Reputation: 1750
I have a table where two different types of columns have been stacked into the field
column - attributes and questions.
+-------+------------+-------+
| id | field | value |
+-------+------------+-------+
| 52394 | gender | M |
| 52394 | age | 24 |
| 52394 | question_1 | 2 |
| 52394 | question_2 | 1 |
+-------+------------+-------+
I want to reshape it so that gender and age become columns while question_1 and question_2 remain stacked.

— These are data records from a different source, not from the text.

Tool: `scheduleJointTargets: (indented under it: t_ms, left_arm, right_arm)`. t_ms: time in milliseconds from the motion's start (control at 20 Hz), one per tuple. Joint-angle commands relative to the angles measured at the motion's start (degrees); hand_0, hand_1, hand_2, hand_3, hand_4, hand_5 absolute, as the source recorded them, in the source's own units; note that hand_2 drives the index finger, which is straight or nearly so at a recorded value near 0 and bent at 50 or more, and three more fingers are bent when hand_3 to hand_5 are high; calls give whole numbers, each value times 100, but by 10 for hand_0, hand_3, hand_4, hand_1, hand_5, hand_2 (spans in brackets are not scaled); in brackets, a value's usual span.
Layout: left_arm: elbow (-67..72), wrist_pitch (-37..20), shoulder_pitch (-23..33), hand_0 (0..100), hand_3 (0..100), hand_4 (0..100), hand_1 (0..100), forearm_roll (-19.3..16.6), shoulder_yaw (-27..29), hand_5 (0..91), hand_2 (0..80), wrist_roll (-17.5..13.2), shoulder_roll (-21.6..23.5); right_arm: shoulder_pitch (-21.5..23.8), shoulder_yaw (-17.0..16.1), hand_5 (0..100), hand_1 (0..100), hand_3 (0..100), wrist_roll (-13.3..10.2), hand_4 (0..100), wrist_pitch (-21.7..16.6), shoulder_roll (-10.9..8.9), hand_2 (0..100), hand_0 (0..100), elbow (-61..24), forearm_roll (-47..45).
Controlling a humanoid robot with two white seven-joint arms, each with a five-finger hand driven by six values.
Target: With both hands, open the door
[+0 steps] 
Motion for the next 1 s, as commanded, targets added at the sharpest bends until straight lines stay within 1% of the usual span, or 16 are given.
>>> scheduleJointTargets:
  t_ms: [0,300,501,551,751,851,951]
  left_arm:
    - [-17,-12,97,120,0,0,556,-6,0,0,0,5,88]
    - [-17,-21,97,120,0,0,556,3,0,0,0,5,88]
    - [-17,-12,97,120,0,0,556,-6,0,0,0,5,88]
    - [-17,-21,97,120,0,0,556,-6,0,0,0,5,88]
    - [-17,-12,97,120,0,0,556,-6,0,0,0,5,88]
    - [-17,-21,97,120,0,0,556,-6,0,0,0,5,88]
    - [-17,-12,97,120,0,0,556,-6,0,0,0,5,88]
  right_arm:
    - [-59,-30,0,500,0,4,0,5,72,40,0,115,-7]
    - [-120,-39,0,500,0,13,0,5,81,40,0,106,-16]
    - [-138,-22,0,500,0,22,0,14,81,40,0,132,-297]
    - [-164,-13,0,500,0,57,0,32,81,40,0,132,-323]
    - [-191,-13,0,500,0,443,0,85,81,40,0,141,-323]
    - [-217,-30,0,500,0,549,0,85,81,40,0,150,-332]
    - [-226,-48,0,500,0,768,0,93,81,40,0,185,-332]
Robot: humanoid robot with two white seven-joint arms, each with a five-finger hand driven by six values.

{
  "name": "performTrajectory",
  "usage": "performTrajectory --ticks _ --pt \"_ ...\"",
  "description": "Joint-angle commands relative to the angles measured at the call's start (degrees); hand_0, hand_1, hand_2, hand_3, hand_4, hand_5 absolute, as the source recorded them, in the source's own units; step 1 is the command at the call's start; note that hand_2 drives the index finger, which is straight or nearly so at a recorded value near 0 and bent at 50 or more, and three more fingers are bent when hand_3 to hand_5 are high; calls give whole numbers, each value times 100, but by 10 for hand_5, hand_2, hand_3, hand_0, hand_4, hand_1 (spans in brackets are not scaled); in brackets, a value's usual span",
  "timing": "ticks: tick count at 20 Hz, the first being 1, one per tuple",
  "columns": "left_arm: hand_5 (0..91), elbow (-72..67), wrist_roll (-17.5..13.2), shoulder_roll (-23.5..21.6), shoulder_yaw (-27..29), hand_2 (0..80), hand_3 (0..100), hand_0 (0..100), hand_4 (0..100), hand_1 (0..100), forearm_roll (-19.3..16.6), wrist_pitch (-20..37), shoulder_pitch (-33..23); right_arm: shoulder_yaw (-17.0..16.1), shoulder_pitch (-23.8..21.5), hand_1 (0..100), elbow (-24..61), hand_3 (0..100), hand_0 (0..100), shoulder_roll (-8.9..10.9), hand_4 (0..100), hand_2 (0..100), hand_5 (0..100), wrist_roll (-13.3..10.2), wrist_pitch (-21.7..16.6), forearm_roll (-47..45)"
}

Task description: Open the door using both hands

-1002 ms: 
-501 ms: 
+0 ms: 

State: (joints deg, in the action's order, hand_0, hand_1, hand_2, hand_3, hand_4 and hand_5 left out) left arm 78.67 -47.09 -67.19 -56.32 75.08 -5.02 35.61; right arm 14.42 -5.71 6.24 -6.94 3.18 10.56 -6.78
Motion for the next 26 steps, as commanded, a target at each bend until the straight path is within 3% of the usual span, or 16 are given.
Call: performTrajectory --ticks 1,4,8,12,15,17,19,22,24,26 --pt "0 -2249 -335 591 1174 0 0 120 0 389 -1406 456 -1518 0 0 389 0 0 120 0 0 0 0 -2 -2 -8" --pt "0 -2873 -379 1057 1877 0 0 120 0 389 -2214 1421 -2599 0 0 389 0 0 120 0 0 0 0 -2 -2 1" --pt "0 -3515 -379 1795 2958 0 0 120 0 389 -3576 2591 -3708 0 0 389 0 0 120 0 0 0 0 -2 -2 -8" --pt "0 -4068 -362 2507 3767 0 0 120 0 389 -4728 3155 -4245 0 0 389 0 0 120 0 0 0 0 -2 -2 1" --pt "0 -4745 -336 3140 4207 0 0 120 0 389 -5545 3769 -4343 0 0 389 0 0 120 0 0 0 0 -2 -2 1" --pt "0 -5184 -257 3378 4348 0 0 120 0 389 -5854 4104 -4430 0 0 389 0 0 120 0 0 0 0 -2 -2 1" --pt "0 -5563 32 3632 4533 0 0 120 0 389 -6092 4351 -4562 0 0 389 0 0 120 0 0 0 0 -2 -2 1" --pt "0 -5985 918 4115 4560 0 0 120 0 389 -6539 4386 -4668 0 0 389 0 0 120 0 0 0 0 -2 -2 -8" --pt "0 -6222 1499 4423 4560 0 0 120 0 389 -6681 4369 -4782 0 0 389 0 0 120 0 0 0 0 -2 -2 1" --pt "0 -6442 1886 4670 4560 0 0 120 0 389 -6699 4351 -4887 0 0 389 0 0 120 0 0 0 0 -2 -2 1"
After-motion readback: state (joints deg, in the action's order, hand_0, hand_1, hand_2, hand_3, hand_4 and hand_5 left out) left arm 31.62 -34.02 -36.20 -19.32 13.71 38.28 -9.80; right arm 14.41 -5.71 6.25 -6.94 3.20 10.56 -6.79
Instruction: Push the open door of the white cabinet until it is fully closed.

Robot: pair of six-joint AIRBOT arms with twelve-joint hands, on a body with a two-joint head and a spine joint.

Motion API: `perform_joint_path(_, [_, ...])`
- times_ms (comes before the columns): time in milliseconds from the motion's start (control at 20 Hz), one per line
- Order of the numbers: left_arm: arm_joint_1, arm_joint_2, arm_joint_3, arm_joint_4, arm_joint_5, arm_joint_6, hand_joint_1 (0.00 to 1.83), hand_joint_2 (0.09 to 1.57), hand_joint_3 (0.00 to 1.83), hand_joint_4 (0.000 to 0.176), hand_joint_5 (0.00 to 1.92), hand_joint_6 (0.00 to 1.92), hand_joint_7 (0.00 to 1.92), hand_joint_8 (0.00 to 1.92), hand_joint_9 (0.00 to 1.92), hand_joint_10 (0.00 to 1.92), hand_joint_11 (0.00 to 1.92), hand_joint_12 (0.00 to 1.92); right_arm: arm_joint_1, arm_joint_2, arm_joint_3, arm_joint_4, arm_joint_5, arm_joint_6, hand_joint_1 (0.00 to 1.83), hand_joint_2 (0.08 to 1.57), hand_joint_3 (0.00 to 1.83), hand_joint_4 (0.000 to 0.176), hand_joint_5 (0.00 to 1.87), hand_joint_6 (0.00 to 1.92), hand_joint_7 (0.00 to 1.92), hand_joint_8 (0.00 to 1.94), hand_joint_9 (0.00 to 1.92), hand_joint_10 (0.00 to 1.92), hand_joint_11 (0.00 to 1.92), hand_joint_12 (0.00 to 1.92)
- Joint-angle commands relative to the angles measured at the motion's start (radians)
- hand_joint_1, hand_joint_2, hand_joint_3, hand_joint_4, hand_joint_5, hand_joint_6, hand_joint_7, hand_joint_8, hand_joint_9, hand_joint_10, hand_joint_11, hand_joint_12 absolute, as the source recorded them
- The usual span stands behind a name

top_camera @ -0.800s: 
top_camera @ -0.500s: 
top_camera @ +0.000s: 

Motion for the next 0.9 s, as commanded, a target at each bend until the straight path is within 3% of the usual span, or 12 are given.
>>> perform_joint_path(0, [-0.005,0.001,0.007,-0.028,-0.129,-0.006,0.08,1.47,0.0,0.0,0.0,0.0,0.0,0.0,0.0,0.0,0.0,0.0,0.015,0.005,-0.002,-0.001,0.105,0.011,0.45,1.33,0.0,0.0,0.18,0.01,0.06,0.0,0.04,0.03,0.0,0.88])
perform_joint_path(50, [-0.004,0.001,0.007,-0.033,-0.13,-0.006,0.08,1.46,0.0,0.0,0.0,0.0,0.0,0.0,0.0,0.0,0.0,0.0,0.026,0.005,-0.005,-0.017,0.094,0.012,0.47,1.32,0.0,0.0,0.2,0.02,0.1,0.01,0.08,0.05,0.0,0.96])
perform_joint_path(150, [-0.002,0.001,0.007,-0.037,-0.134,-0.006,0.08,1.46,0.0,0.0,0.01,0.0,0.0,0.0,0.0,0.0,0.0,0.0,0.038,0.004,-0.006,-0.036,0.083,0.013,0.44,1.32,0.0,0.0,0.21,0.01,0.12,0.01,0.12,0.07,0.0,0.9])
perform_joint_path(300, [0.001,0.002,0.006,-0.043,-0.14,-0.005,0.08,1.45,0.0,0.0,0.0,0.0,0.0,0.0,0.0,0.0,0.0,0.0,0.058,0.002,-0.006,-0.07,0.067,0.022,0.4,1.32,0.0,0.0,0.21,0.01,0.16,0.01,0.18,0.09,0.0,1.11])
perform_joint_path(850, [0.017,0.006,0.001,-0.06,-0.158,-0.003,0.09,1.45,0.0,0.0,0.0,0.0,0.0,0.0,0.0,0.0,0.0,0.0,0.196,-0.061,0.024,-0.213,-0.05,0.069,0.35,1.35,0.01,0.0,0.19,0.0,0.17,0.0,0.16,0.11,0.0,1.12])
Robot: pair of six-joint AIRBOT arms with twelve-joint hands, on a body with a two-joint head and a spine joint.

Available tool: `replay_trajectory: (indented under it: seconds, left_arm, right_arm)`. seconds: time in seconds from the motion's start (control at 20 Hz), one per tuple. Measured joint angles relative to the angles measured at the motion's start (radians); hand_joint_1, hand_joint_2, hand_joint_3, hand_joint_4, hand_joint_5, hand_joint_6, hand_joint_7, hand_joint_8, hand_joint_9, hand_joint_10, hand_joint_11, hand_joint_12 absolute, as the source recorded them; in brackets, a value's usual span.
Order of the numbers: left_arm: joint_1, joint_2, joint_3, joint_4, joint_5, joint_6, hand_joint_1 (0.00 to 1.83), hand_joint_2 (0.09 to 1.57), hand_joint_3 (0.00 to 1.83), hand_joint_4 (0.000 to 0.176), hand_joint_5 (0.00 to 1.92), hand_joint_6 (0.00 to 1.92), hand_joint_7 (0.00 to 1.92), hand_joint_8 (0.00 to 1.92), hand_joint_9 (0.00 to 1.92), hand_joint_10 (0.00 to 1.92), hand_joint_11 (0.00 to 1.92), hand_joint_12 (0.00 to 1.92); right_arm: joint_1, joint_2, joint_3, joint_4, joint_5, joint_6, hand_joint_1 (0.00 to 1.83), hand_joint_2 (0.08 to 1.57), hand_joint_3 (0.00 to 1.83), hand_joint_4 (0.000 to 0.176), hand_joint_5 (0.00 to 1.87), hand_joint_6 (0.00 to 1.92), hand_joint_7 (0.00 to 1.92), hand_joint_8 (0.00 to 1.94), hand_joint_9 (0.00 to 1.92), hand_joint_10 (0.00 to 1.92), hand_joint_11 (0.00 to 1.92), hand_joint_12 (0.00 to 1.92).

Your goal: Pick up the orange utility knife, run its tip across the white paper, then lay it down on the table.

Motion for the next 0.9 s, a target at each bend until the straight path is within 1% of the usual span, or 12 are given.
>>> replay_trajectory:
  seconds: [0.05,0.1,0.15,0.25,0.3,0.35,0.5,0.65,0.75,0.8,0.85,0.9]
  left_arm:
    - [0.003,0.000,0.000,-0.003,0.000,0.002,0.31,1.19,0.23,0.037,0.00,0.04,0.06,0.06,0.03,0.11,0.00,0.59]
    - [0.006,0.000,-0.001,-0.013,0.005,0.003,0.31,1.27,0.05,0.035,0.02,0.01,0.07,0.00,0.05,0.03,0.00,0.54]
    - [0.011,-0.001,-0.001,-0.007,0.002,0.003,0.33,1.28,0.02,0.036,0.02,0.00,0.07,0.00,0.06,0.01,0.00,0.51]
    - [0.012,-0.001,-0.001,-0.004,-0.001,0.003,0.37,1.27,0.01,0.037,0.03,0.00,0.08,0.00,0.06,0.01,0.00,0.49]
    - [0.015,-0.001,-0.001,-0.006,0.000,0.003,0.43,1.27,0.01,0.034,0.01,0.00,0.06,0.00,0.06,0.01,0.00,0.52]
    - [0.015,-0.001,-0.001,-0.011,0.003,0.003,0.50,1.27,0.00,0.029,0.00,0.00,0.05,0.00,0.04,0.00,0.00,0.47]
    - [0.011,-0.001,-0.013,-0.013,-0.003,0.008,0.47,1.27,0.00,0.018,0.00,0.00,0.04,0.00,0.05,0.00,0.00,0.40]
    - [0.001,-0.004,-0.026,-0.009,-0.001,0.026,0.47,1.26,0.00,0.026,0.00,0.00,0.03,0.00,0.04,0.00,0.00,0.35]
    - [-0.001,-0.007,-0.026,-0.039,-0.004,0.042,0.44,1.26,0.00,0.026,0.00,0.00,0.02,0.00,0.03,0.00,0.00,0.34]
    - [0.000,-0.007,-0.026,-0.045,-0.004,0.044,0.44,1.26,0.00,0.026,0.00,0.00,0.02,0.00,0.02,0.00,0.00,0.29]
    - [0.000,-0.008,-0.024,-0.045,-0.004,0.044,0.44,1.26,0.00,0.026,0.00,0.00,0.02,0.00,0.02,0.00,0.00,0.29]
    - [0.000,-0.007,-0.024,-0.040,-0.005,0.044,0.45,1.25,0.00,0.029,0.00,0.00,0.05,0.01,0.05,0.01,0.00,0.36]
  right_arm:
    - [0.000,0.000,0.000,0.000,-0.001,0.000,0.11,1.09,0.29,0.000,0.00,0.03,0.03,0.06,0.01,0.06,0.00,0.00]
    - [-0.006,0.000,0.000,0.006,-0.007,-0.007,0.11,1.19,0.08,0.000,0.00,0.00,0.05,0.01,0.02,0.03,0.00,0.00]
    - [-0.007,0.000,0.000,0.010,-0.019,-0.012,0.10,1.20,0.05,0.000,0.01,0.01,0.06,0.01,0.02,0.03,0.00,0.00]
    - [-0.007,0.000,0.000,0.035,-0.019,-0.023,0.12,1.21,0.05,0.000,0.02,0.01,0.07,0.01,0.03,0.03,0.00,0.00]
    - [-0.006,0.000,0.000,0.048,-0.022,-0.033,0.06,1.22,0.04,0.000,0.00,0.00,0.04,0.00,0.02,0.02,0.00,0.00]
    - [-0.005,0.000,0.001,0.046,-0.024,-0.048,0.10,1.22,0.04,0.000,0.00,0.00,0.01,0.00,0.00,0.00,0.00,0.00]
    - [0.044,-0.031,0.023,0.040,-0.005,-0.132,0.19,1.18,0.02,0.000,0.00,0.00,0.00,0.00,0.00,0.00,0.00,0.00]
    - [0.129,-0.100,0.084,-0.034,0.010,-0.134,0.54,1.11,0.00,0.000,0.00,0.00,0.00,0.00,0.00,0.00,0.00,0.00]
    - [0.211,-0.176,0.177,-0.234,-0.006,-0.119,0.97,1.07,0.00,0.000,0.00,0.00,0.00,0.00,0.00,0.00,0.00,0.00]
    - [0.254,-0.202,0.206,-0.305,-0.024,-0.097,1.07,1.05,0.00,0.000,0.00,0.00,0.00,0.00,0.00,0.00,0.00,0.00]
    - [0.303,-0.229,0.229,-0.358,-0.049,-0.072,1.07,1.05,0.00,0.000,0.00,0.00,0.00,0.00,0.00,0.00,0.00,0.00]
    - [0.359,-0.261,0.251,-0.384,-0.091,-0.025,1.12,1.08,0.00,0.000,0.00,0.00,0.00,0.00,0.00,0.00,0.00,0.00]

+-------+--------+-----+------------+-------+
| id | gender | age | field | value |
+-------+--------+-----+------------+-------+
| 52394 | M | 24 | question_1 | 2 |
| 52394 | M | 24 | question_2 | 1 |
+-------+--------+-----+------------+-------+
Any ideas on how to do this?
Upvotes: 2
Views: 324
Reputation: 5109
This would be my strategy:
Apply pivot to your df where field is gender or age, save as df1. Select the df where field is not gender or age, save as df2. Then merge the two (df1 and df2) on id. Here is my full code:
import pandas as pd
import sys
if sys.version_info[0] < 3:
from StringIO import StringIO
else:
from io import StringIO
# Create df
rawText = StringIO("""
id field value
52394 gender M
52394 age 24
52394 question_1 2
52394 question_2 1
""")
df = pd.read_csv(rawText, sep = "\s+")
df1 = df[df['field'].isin(['gender','age'])]
df1 = df1.pivot(index = 'id', columns = 'field', values = 'value').reset_index()
df2 = df[~df['field'].isin(['gender','age'])]
df1.merge(df2)
The result is:
id age gender field value
0 52394 24 M question_1 2
1 52394 24 M question_2 1
Upvotes: 3